Oral health is often overlooked in public health discussions, yet it plays a critical role in overall well-being. To explore how oral health intersects with broader health systems, we spoke with Dr. Abiola Adeniyi, Chair of the Oral Health Working Group at the World Federation of Public Health Associations (WFPHA). With a background in dentistry, public health, and global health policy, Dr. Adeniyi shares her journey, the current initiatives of her working group, and her vision for a future where oral health is accessible to all.

Please introduce yourself. 

My name is Abiola Adeniyi, and I’m currently the chair of the Oral Health Working Group at the World Federation of Public Health. I am, by training, a public health dentist, and I work as an assistant professor in Global Health and Human Services at Fairleigh Dickinson University, Canada.

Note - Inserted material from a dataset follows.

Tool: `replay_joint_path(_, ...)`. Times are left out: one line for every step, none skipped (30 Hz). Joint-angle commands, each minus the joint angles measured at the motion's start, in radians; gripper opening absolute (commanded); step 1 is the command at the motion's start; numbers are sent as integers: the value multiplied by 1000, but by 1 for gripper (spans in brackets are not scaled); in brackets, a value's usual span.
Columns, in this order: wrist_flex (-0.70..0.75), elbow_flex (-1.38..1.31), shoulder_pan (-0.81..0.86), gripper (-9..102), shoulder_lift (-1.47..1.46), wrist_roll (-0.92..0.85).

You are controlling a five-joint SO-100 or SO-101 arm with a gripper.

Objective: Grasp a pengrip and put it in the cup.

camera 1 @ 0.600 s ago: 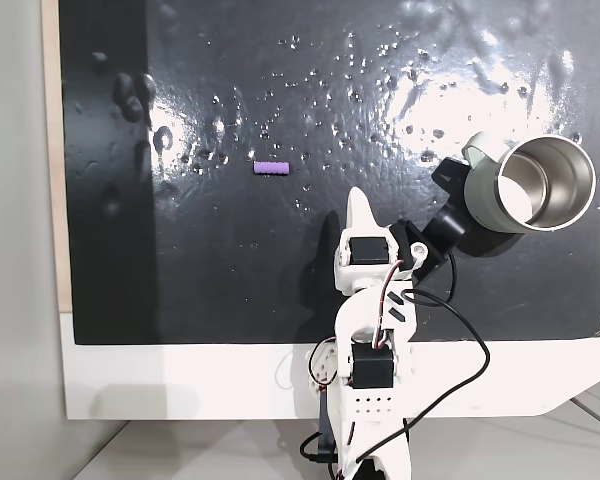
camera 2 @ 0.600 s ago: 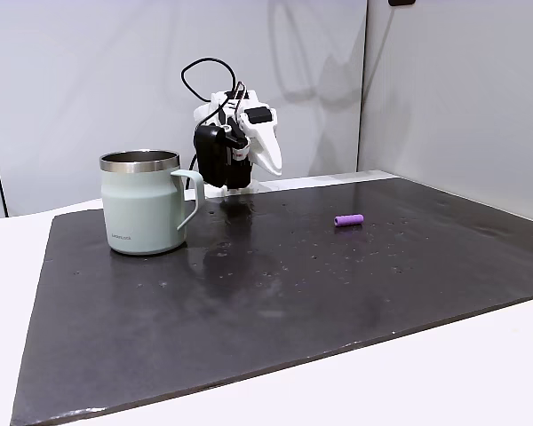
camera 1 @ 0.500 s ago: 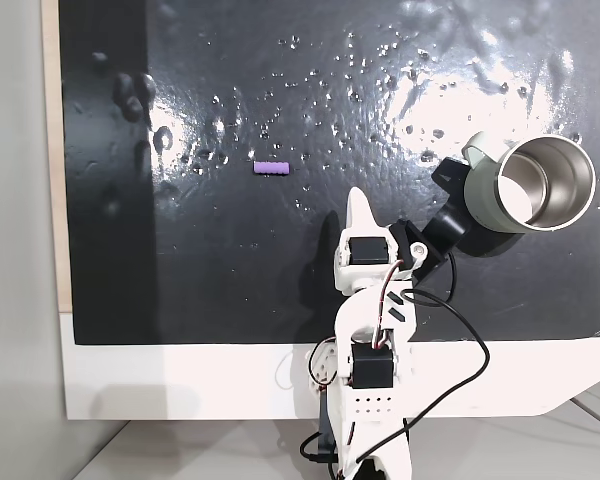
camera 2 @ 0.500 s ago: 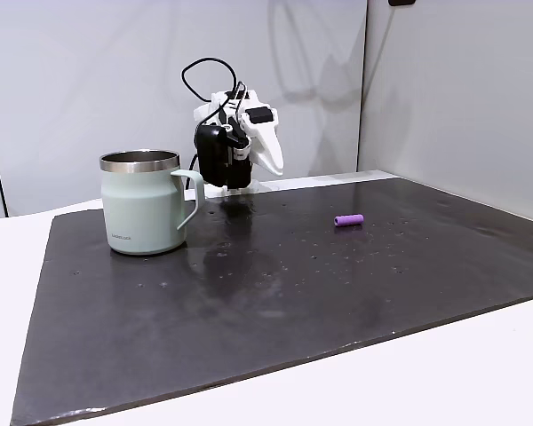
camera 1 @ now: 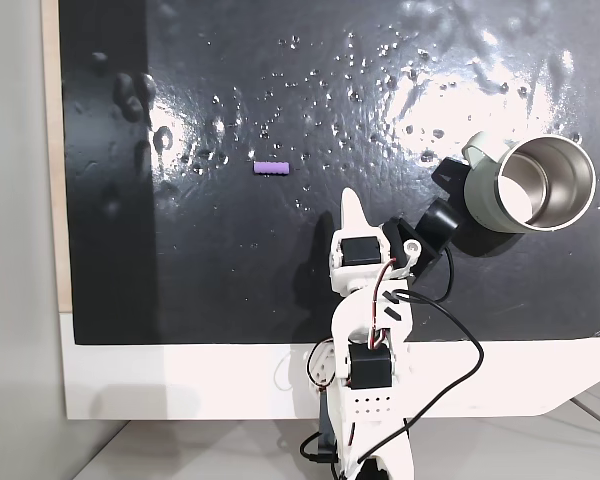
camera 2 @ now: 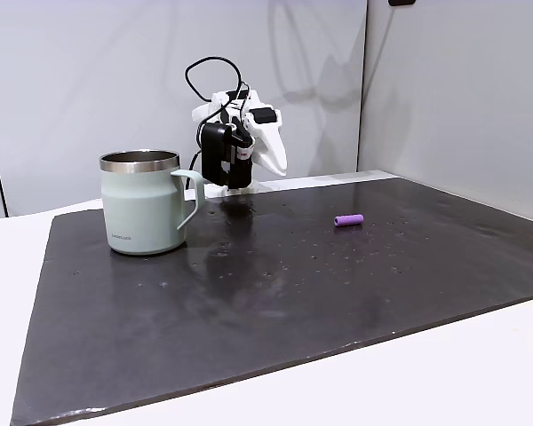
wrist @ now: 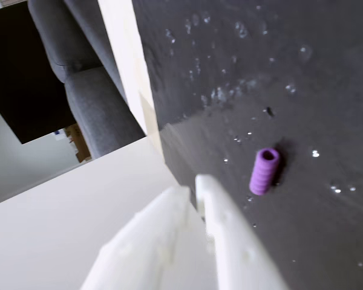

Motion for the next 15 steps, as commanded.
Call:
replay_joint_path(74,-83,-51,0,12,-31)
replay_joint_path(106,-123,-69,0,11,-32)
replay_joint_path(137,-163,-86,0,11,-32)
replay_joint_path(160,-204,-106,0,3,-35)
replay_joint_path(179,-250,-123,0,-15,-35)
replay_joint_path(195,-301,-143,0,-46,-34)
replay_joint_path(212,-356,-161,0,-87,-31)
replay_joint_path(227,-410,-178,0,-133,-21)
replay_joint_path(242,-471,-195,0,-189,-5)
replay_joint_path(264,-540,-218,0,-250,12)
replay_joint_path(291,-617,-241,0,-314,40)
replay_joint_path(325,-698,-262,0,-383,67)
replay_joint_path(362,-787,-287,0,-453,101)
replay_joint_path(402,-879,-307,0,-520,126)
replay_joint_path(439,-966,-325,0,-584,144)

I began my undergraduate dental training at the Obafemi Awolowo University Ile-Ife in Nigeria, followed by a residency in dental public health at the National Postgraduate Medical College of Nigeria. From there, I went on to pursue a Master’s in Public Health, first at the University of Lagos, and then followed that with another Master’s in Health Management, Policy, and Planning at the University of Leeds in the UK. Most recently, I completed a PhD in Population Oral Health Research at the University of British Columbia in Canada.

Over the years, my work has spanned clinical dentistry, advising on oral health policy, and teaching preventive dentistry and global health. What ties it all together is my passion for integrating oral health into broader healthcare systems and improving access to oral health care. That’s the perspective I bring to my work and education.

What motivated you to pursue a career in the public health space? 

For me, it started with a personal story. As a child, I spent a lot of time in the dental chair. Both my grandmother and my mother ran confectionery stores in Nigeria, so you can imagine I had plenty of access to non-refined sugars. My mom did her best to encourage good oral hygiene, but like many children, I didn’t always listen, and that meant I had frequent dental problems.

I was in and out of the dental clinic as a child. Those early experiences taught me something important: oral health isn’t just about teeth, it’s about overall well-being. I had sleepless nights from dental pain, and I learned (sometimes the hard way) how valuable prevention is.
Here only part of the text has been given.